Most of us have nothing against telling the whole and honest health story when asked by a reliable company or organization, willing to offer its help and to use data for that purpose. But if the company does not have any service offer to its customers who are in trouble – and by that can only cause extra harm to them – then they do not deserve the right to access that personal data neither. It should always be a two-ways street of trust. Actually, the patient or any customer offers valuable capital, the data and identity, to the serving firm, which can then easily turn it into economical capital.

Knowing the true security status

The data security firms have not succeeded in helping us know our own security status and they try to teach us to trust when they say that “your virus defense has been updated” or that “we have a secure system”. When new threats occur, they have “updated their protections systems and services”. We need and deserve more: we simply have to know when our savings and the documents related to them are really safe and that nobody can access our private data.

The knowledge of the security level of our own data is not only a nice service or luxury (or a burden to the security provider) – it is the most influential knowledge that can guide us in managing our valuable assets of life. Anything can happen in the world and cause problems but we need to know exactly what is the security status of our possessions (e.g. customer data if we are a firm, personal data as individuals) in the storage systems we rely on. Our company should be able to provide that level of security within six months from now.

As shown by the scary example on how FBI and the US Government acted in the security case we now know that even the operators cannot guarantee complete security in USA – unless they are offered a suitable technology to do that. Of course, USA is not alone in the security battle and on these problematic markets, and we should better know the related practices in China, Russia and many other countries, small and large alike.

Better UI for data security awareness

Data security and privacy protection systems are perhaps the worst UI examples within the ict applications industry today, especially considering how vital they are to their user. Hence, I had an extra delight to be early involved with our security concept development and for once, could have a word early on how to build the UI so that it supports everything that the tools and the systems have been built for – to help the people and firms in knowing their security status, for real. I assumed the extra role as UI-concept designer for a totally new, simple and fresh way to help people in managing their own personal and identity security. This will appear on the systems to come.

What about cyber-criminals?

It is perhaps a wet dream of the cyber-criminals to have a 100% secure data storage and communication system – like ours – for storing any sensitive and criminal data.

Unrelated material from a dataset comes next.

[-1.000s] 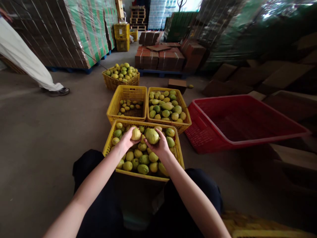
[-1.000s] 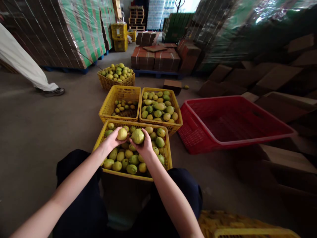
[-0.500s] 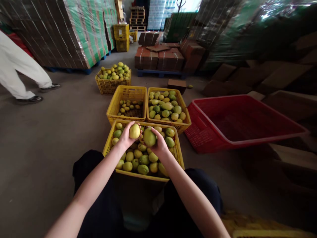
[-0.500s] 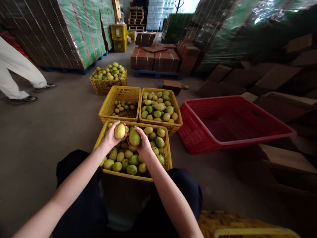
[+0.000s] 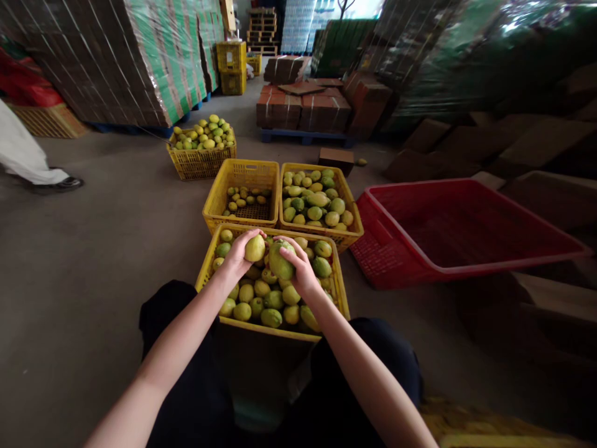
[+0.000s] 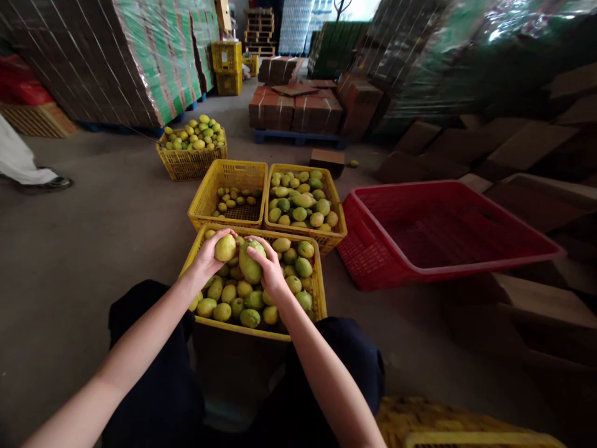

This being the fact of future we should again turn the question around: how can we involve people and help them provide secure ways to allow access to any of their data when they think it is relevant and beneficial for them or the society?

Then remain the serious questions of what to do when a cyber-criminal refuses to reveal the key to the criminal data or what does it mean when criminals have 100% secure ways of communicating and conducting their evil deeds? We do not have a solution to these problems now but we are convinced that whatever the solutions will be, they have to achieve the trust of the people who comply with such new arrangements. We will be developing these thoughts further and continue the discussion in the blog and in our coming Youtube videos.